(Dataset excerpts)
-*-
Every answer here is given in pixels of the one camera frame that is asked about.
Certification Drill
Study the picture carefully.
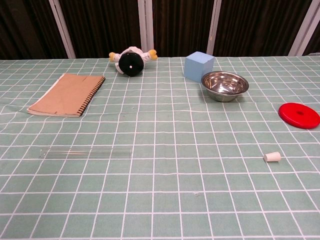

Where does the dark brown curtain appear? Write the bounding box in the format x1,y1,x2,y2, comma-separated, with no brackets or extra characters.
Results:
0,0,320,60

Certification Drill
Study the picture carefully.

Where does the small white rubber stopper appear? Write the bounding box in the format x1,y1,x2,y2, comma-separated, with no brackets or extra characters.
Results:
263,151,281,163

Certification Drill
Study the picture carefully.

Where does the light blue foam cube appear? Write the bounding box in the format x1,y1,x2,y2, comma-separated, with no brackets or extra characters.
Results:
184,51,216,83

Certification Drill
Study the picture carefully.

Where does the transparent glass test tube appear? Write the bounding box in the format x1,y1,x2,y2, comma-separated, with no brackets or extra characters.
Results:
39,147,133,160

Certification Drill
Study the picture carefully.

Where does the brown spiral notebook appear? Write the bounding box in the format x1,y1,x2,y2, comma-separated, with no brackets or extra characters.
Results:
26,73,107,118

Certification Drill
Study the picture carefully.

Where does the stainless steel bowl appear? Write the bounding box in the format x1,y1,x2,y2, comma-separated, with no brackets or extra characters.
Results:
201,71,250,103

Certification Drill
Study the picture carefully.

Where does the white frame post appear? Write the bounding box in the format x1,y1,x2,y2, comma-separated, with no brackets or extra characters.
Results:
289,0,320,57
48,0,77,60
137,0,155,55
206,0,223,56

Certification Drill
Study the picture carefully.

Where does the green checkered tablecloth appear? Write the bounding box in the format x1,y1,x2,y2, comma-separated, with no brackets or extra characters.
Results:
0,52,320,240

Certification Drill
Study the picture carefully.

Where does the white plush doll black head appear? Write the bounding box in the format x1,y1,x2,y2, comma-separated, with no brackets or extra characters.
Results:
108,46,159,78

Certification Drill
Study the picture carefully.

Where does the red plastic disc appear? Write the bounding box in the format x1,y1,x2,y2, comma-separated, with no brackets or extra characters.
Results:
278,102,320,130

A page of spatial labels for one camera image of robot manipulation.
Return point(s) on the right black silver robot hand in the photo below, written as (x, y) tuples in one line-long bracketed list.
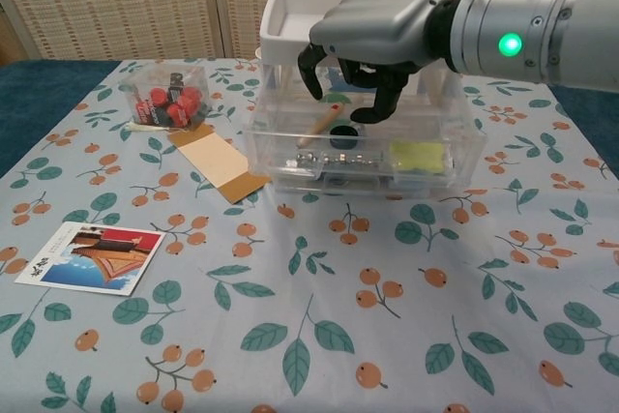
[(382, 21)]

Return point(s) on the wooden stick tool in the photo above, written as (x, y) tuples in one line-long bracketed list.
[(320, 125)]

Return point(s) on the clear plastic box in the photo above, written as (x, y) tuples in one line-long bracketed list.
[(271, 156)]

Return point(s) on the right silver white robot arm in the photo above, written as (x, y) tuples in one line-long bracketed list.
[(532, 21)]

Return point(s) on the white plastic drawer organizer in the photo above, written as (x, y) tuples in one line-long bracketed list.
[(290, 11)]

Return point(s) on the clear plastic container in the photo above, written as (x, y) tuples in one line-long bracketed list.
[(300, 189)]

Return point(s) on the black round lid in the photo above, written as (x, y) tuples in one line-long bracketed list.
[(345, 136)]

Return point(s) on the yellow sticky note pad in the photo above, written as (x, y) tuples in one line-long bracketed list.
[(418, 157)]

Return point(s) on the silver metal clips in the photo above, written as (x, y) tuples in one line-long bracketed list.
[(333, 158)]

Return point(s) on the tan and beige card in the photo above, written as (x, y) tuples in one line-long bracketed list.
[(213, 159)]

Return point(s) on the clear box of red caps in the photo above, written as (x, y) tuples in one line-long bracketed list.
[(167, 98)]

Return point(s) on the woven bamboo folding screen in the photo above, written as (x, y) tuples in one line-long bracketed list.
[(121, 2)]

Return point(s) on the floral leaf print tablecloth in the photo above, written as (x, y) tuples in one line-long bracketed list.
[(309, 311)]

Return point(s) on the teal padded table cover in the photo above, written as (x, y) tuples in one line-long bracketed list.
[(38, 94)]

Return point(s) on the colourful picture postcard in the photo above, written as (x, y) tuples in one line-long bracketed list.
-*-
• _Task to complete_
Please give only the number of lines above that contain "format".

• _Written reply_
10